These Two Key Big Cap Tech Stock Are Now Next In Trouble

In January we saw Netflix and Facebook crash on their earnings reports. This week we saw Netflix crash again after it reported earnings that showed that they lost 200,000 subscribers. But the market tried to ignore that on Wednesday and went up. The stock market came into this week trading right on support, so stock market bulls bought, but then the sellers came in hard on Thursday to close the Nasdaq below its lows of last week to create a failed rally.

Now the bears may get the upper hand.

It’s a tough market to make money in either way and really it’s hard to trade the market averages and these fad tech stocks trading below their 200-day moving averages with broken charts.

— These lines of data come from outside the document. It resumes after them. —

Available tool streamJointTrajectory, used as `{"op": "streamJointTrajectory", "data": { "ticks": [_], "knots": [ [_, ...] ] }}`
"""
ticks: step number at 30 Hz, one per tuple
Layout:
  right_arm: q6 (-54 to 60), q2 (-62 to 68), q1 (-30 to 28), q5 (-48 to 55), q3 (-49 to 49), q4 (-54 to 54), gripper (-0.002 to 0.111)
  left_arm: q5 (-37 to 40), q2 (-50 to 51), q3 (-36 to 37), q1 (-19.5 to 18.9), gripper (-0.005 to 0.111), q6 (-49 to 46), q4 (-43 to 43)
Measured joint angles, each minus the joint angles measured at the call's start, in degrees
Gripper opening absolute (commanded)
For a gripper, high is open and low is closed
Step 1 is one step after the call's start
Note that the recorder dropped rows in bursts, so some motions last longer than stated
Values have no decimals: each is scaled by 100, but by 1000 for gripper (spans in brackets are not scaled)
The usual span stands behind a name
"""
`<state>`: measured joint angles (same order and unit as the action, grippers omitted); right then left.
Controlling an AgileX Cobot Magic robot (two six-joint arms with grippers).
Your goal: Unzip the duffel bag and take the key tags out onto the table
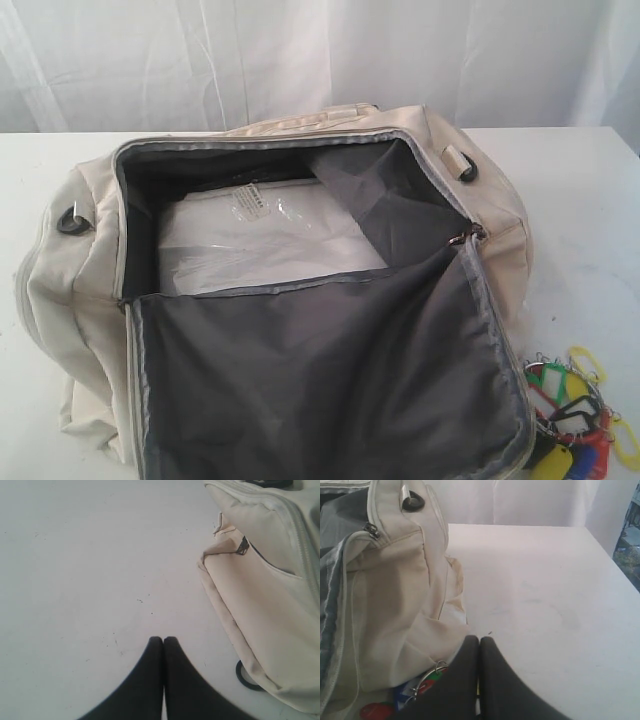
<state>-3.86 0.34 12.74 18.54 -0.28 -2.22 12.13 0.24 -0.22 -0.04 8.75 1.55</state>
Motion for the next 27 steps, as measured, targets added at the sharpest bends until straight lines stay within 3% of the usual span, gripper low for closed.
{"op": "streamJointTrajectory", "data": {
  "ticks": [27],
  "knots": [
    [25,0,0,129,0,0,0,0,0,0,0,0,0,0]
  ]
}}
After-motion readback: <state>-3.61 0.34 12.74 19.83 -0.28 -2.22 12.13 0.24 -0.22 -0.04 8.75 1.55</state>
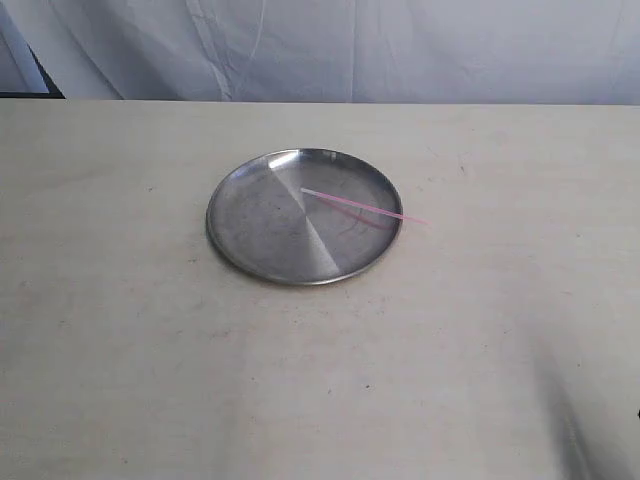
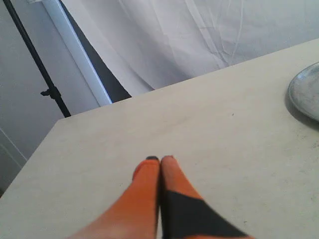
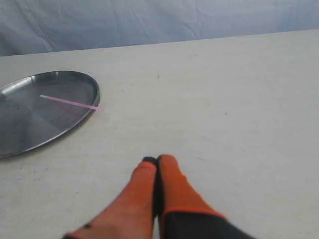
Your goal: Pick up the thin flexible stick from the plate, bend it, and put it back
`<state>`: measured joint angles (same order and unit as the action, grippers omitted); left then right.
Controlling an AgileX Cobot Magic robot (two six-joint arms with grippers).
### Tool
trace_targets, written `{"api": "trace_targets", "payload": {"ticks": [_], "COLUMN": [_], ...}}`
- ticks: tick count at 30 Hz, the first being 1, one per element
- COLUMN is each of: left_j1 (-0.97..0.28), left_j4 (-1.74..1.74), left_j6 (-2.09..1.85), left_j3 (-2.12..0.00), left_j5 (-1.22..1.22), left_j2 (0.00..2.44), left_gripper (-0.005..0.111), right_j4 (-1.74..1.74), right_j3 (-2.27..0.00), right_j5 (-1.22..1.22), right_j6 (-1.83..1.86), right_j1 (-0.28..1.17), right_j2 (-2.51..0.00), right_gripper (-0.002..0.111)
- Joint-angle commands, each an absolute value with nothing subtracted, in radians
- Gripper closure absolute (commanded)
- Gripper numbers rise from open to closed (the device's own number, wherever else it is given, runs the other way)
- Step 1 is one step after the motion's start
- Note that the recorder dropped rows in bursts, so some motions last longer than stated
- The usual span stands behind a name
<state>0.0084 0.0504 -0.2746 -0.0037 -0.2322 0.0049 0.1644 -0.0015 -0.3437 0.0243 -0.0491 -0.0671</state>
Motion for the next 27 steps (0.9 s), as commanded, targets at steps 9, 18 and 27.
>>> {"api": "trace_targets", "payload": {"ticks": [9,18,27], "left_j1": [0.008,0.008,0.008], "left_j4": [0.049,0.049,0.049], "left_j6": [-0.27,-0.27,-0.27], "left_j3": [0.0,0.0,0.0], "left_j5": [-0.219,-0.224,-0.224], "left_j2": [0.0,0.0,0.0], "left_gripper": [0.106,0.106,0.106], "right_j4": [0.575,0.647,0.0], "right_j3": [0.0,-0.014,-0.482], "right_j5": [0.286,0.259,-0.267], "right_j6": [-0.121,-0.629,-0.518], "right_j1": [-0.044,-0.044,-0.044], "right_j2": [-0.068,-0.064,-0.339], "right_gripper": [0.107,0.107,0.107]}}
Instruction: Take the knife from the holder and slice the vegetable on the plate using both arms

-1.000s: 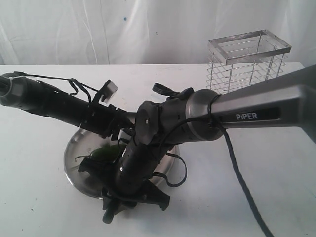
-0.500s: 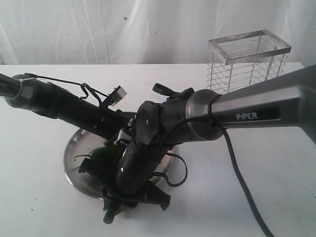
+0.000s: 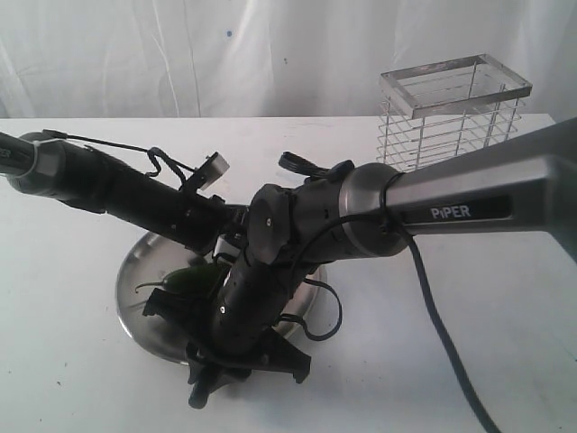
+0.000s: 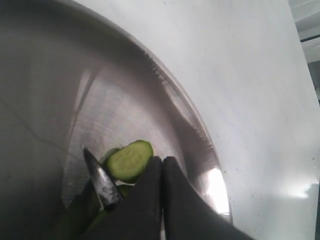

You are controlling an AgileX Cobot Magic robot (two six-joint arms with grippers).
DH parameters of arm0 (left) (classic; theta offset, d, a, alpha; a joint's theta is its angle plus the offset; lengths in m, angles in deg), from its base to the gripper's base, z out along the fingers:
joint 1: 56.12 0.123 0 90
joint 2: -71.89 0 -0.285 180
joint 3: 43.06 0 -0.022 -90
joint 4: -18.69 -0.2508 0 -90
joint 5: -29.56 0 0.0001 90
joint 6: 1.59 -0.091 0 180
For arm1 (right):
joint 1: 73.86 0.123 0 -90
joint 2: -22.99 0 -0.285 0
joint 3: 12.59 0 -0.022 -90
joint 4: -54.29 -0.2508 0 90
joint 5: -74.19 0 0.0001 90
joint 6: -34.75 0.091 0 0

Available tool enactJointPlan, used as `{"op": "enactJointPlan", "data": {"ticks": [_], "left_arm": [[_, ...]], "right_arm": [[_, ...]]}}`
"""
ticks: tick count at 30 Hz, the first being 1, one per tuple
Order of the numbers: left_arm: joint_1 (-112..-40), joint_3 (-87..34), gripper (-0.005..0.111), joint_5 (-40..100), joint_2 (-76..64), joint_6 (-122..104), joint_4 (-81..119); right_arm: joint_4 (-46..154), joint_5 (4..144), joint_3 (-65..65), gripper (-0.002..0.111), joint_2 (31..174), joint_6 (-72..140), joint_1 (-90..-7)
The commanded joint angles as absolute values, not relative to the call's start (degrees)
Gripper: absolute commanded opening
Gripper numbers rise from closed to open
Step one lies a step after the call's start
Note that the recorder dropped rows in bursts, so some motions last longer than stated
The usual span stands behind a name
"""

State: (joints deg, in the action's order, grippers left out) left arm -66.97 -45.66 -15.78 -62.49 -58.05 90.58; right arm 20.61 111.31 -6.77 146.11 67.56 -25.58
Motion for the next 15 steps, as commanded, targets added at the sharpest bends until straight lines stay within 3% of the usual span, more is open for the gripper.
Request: {"op": "enactJointPlan", "data": {"ticks": [1,15], "left_arm": [[-67.12,-47.3,0.0,-16.82,-61.84,-58.52,90.22],[-64.1,-48.51,0.0,-19.26,-62.23,-58.05,89.24]], "right_arm": [[20.79,111.2,-6.7,0.0,145.88,66.36,-25.9],[20.79,111.2,-6.7,0.0,145.88,66.36,-25.9]]}}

I’m not recommending that you try.

What I would suggest is to stick with winning tactics that matter in any market environment.

And one of those key tactics is to recognize that what lags the market averages tends to dump hard on market declines and corrections and to beat the market the best thing to do is be trading and investing in those things that are already beating the market.

Winning is as simple as that.

As you can see from the relative strength plot on this chart, the Nasdaq is lagging the S&P 500. AAPL is doing ok, but Facebook, Netflix are now things to avoid.

But they are not the only “FANNG” fads you need to avoid.

Now Google is badly lagging the S&P 500 and poised to breakdown too, as you can see from this chart.

GOOG even closed right on its February low.

NVDA is already making a new low for the year.

So, what is good to buy?

Don’t take your eye off commodities as they are still outperforming.

What is hurting so many stocks now is the fact that corporate bonds are falling in value as you can see from this ETF which holds them.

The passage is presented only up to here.